Description
Mesquite Smoking Chips is the best wood for smoking dark meats that can stand up to the strong flavor of mesquite. Dark meats such as Texas-style brisket, wild game meat, duck, lamb, and Tex-Mex barbacoa should be fine. Try mesquite coals for grilling steaks, vegetables, and other quick-cooking, flavorful foods. However, mesquite wood’s strong flavor can overpower mild poultry, pork shoulder, ribs, and fish.
The hard mesquite wood burns slowly while generating intense heat, which makes it perfect for smoking meat. The wood gives the meat a distinctly bold, earthy flavor, as many ranchers discovered. These mesquite wood chips have been hand-selected, graded, and fully seasoned to ensure you get the most flavorful product possible. With mesquite you also get an even, consistent burn.

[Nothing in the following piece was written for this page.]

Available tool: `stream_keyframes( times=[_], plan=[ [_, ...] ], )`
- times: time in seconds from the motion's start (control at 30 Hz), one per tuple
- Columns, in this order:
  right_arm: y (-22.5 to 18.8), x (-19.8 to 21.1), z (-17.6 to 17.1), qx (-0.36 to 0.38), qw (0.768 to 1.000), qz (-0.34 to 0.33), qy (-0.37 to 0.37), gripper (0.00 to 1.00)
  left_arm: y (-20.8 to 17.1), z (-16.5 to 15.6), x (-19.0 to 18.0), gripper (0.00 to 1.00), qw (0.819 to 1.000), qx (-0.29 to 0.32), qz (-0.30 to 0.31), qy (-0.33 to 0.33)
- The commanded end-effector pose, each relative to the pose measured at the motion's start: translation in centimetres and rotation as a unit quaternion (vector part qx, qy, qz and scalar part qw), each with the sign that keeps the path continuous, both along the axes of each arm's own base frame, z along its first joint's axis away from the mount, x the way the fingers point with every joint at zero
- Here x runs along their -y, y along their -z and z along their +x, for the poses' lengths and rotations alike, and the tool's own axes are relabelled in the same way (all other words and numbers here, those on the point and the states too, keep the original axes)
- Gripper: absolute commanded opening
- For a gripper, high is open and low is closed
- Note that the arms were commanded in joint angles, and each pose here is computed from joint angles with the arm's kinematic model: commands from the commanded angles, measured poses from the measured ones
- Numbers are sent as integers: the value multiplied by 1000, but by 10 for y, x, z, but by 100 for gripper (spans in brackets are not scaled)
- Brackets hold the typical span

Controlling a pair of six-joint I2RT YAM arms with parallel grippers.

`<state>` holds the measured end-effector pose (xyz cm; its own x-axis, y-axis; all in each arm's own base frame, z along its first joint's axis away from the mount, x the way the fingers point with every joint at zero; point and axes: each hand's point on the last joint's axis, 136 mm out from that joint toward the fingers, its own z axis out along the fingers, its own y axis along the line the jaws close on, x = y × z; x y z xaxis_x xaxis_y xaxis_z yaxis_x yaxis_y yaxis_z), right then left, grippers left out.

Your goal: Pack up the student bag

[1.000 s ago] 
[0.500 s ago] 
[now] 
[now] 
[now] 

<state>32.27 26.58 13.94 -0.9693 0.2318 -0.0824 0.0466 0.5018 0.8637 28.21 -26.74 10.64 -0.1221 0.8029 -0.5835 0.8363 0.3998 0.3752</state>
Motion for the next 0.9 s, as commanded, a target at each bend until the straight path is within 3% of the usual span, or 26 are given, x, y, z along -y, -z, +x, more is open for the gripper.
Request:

Mesquite wood is known for it’s high heat and these mesquite chips live up to that reputation. These mesquite chips light quickly and easily to make sure that you don’t have to waste time struggling to get your outdoor grill lit. Once the grill is lit, these mesquite smoking chips produce a pleasing smoky aroma that is sure to stimulate the appetites of your patrons.
Usage:
For that moist and flavorful smoke, soak wood chunks in water for at least 30 min. Drain chunks, and place 3 to 4 pieces directly over the hottest part of your cooker or directly onto hot coals. There are obviously many types of wood you can smoke or grill food over, but Mesquite is a very popular choice. It’s a popular choice because of its bold flavors and unique properties. You can mix hickory and mesquite together. That way, you have a blend that is stronger than hickory but lighter than mesquite. Sort of earthy but sweet and mellow.
Like charcoal, smoking woods such as hickory and mesquite emit significant amounts of harmful substances when burned. According to the EPA, these include PAHs, benzene, acrolein and formaldehyde.